In this IBM® Redbooks® publication, we provide a blueprint for Collaborative Application Lifecycle Management (CALM) and show how the new IBM Rational® products support this evolving market. Driven by the business demands of global software delivery, many large organizations are seeking guidance in how to incorporate agile methods.
In this book, we provide a reference scenario and tool architectures for deploying the new IBM Rational products into an existing enterprise environment. We also provide a set of blueprints that define each of the key disciplines in the development life cycle to help you understand the domain and how the Rational products support the need of that discipline. Our primary focus is to highlight the value of CALM by providing a user view of the solution that is used to support a distributed enterprise development team that incorporates aspects of the “Agility-at-Scale” approach.
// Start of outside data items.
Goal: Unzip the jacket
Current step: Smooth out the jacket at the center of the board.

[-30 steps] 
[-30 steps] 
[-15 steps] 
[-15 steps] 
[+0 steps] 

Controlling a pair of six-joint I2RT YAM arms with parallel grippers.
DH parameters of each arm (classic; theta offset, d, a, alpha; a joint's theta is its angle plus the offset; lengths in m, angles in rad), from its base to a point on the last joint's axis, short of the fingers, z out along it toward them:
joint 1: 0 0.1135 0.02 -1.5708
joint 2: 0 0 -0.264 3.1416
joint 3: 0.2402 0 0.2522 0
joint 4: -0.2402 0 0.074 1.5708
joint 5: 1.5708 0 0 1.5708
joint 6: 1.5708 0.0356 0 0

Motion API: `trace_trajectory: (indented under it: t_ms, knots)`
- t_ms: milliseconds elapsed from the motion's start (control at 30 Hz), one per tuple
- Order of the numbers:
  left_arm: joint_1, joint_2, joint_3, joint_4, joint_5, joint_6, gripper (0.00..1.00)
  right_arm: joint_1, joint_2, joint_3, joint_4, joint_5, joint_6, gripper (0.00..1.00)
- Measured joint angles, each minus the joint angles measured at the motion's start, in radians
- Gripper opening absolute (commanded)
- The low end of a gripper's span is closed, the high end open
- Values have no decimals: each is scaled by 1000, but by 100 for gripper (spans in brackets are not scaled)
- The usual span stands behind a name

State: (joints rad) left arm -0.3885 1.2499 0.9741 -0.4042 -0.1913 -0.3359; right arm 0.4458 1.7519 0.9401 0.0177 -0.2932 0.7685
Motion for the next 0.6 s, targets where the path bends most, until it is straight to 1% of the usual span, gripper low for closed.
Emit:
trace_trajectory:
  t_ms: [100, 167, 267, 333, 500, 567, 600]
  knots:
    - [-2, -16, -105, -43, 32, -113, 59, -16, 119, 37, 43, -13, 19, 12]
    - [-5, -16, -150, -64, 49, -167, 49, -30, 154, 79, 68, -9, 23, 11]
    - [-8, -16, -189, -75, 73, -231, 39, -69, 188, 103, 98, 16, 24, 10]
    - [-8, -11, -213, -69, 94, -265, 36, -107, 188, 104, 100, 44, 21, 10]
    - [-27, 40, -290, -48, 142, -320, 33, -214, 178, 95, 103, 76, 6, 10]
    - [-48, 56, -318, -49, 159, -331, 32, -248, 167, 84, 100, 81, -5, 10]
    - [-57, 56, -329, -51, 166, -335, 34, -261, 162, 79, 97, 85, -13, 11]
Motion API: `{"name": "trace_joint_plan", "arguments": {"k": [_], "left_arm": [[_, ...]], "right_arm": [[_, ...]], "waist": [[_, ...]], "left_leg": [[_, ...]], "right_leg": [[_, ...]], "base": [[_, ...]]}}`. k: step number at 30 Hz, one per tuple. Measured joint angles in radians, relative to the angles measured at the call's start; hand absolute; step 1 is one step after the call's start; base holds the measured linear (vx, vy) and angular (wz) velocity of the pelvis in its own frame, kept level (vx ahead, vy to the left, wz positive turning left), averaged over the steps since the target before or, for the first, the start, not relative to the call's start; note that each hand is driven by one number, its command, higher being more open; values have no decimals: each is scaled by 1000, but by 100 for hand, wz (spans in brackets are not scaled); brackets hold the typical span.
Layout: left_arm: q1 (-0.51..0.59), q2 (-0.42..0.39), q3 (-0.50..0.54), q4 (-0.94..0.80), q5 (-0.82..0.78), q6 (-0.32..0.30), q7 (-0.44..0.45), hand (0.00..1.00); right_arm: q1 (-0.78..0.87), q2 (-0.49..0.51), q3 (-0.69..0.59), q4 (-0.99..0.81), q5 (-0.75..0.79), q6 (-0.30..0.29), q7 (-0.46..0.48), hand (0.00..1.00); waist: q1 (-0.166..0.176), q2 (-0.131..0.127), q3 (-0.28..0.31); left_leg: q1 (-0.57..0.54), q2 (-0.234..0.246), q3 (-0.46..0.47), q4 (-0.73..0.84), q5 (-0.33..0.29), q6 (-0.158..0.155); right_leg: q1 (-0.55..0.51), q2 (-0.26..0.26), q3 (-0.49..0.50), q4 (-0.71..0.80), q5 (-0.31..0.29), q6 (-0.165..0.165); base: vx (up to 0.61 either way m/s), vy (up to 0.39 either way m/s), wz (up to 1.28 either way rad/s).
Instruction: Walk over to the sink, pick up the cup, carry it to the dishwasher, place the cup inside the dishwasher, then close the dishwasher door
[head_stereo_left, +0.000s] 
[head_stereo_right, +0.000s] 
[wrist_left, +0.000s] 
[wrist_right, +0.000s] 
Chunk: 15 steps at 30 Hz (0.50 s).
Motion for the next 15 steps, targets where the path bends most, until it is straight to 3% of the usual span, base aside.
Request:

While most Redbooks publications provide details about a single product, this book provides a “green-thread” reference scenario that details one end-to-end path through an iteration of a software development project. The scenario demonstrates a reference architecture for an enterprise that uses the new Rational Jazz technology-based products along with the existing Rational team products. The scenario includes Rational Build Forge® Enterprise Edition, Rational ClearCase®, Rational ClearQuest®, and Rational RequisitePro®, and introduces Rational Quality Manager, Rational Requirements Composer, Rational Software Analyzer, and Rational Team Concert.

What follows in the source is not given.